233 P. 632, 133 Wash. 260, 1925 Wash. LEXIS 1162
CourtWashington Supreme Court
DecidedMarch 3, 1925
DocketNo. 18808. Department Two.
StatusPublished
Cited by10 cases

This text of 233 P. 632 (Allerton v. Allerton) is published on Counsel Stack Legal Research, covering Washington Supreme Court primary law. Counsel Stack provides free access to over 12 million legal documents including statutes, case law, regulations, and constitutions.

Bluebook
Allerton v. Allerton, 233 P. 632, 133 Wash. 260, 1925 Wash. LEXIS 1162 (Wash. 1925).

Opinion

Holcomb, J.

Theodore Allerton died in Seattle on September 7, 1923, leaving personal property in this state of the approximate value of $3,500, subject to administration. He left as his only heir at law appellant, *261 who resides at New Orleans, Louisiana. Immediately after his death, H. Allerton of Seattle, a nephew of the decedent, applied for letters of administration, which were thereafter issued to him. On October 6, 1923, first notice to creditors was published. On December 14, 1923, the nephew, in his individual capacity, filed his claim against the estate in the sum of $1,953.65, the largest item of which is for board, room, laundry and care of decedent from September 7, 1920, to September 7, 1923, at $50 per month, totalling $1,800. The remainder of his claim was for other expenses not here contested. This claim was presented by him, as was necessary under the law, to the judge of the superior court sitting in probate, on December 14, 1923, and upon an ex parte hearing thereon was allowed.

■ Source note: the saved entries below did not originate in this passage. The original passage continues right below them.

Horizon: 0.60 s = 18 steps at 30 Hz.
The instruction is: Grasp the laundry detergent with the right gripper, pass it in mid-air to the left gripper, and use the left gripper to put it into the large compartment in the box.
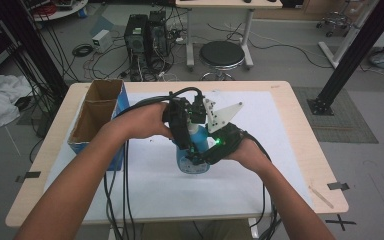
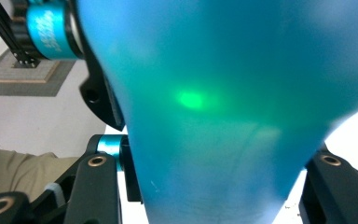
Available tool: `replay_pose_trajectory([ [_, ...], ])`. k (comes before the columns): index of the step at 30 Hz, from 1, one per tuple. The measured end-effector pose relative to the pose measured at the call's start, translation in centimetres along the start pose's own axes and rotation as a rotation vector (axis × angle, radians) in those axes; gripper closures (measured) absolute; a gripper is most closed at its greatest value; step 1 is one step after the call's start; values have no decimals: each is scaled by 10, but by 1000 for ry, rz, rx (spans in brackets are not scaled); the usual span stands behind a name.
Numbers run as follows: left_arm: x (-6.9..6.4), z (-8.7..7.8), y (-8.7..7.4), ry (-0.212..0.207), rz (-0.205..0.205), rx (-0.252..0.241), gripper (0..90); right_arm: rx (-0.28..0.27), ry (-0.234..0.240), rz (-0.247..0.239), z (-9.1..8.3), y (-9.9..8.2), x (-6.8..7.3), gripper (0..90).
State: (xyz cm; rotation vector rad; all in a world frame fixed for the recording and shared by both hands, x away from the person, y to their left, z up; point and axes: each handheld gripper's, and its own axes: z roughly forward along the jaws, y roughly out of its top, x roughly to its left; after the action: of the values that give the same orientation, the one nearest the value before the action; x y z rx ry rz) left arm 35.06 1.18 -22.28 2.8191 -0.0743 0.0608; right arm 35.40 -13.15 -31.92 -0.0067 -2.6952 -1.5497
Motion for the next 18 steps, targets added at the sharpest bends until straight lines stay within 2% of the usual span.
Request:
replay_pose_trajectory([
  [2,0,-1,0,7,-5,7,381,8,0,23,-3,0,0,214],
  [4,1,-2,-1,5,-11,7,381,20,3,33,-6,-2,0,212],
  [5,2,-4,-2,6,-17,5,381,23,21,46,-8,-4,0,212],
  [6,2,-5,-4,12,-23,16,381,31,8,79,-14,-9,0,211],
  [7,3,-5,-5,17,-27,20,381,41,-2,91,-17,-11,0,211],
  [9,3,-7,-6,23,-33,20,381,85,-28,132,-24,-15,1,211],
  [12,5,-9,-10,33,-58,22,381,125,-23,159,-35,-18,2,210],
  [13,6,-10,-11,39,-65,26,381,125,-23,159,-35,-18,2,210],
  [15,8,-11,-14,57,-82,35,380,154,-54,142,-43,-19,5,210],
  [16,9,-11,-15,63,-88,38,380,196,-49,108,-51,-20,9,210],
  [18,11,-11,-18,78,-105,49,380,229,-33,87,-57,-21,13,210],
])
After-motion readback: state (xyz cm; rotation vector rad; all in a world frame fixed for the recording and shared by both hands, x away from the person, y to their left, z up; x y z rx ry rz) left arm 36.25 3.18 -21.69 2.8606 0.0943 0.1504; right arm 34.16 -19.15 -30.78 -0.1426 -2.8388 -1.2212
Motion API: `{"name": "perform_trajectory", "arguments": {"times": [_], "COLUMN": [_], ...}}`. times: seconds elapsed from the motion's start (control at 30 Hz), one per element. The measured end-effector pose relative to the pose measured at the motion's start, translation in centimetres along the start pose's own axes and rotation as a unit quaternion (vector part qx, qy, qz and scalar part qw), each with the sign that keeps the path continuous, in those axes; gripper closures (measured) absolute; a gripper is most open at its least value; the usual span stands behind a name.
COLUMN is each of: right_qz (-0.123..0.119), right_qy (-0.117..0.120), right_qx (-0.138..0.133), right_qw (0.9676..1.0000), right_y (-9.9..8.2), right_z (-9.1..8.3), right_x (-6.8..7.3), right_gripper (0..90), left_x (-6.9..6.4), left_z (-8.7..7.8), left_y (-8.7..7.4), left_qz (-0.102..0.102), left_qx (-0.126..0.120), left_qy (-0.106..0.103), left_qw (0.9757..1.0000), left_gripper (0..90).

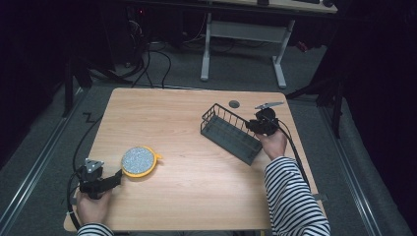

The claim was as follows.:

(Title and Caption)
“The Estate of Theodore Allerton, deceased,
“To H. Allerton, Dr.
To board, room, laundry and care from September 7, 1920 to September 7, 1923, at $50 per month .............................$1,800.00
Paid for ambulance....................... 5.00
Paid Minor Hospital...................... 57.65
Paid St. Lute’s Hospital................... 40.00
Paid for night nurse...................... 11.00
Paid Dr. Janson, physician................. 40.00
$1,953.65
“By
“Balance due claimant...............$1,953.65”
“State op Washington ) “County op King ) SS
“H. Allerton being first duly sworn deposes and says that he is the above-named claimant; that the foregoing claim amounting to Nine- Hundred Fifty-three and 65-100 -is just, true and correct, and said amount is justly due said claimant from the estate *262 of said deceased; that no payments have been made thereon except as hereinbefore stated; that there are no offsets thereto to the knowledge of claimant.
“H. Allerton.”
“Subscribed and sworn to before me this 14 day of December, A. D. 1923.
“G. W. Gregory, Notary Public in and for the State of Washington, residing at Seattle.”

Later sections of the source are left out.